Use Your Survey Expert Wisely
A consumer study is designed with the plan of completing a full study and if the design is carefully crafted, the expert folds the pilot data into the full study. If the pilot study indicates the survey evidence is in the wrong direction to prove your case, the expert is not disclosed. If the survey evidence is not in your favor, the pilot test costs less than a full study since the quick analysis of the data limits the expert’s engagement to just the pilot survey.
A credible consumer survey expert understands consumer behavior and/or social science methods, including measurement bias and demand characteristics. Survey experts can save time and money when designing a survey and testing a case when familiar with the specific formats and the best match to your case. A good expert considers the type of product or service, the type of consumers, whether there are geographic limitations, how the product or service is marketed to the consumer and the type of product packaging to create an accurate survey tool.

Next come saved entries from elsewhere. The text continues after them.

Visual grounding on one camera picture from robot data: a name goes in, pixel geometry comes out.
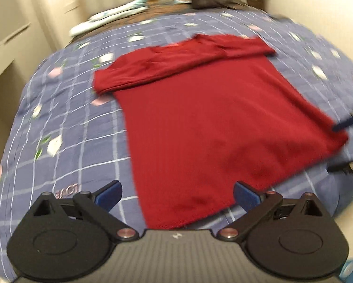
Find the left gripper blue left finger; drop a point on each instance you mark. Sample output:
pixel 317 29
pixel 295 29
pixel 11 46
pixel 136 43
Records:
pixel 95 208

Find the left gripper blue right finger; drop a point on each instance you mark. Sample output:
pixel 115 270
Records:
pixel 259 207

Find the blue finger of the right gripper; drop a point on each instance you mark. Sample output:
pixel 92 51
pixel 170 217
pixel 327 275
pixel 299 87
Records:
pixel 343 124
pixel 345 167

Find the red long sleeve sweater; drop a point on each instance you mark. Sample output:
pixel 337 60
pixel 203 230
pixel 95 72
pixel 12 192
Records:
pixel 206 112

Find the folded light blue blanket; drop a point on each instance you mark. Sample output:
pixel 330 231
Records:
pixel 100 19

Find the brown patterned bed sheet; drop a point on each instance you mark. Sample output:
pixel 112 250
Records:
pixel 152 14

Lawyers designate an expert that takes the study from point A (designing the survey) to point B (gathering sufficient evidence to take to trial). You want the survey expert who properly foresees methodological issues in the survey design from the outset. Survey research costs more when you need to engage a subsequent untainted expert. Crafting a survey that uses the right methods and assesses the correct universe for the case issues, will cost you less, when you get it right the first time. It is the brand that you are protecting when you begin a pilot test.
It is crucial that the pilot test is carefully crafted. Like Hamilton, “I’m not throwing away my shot!”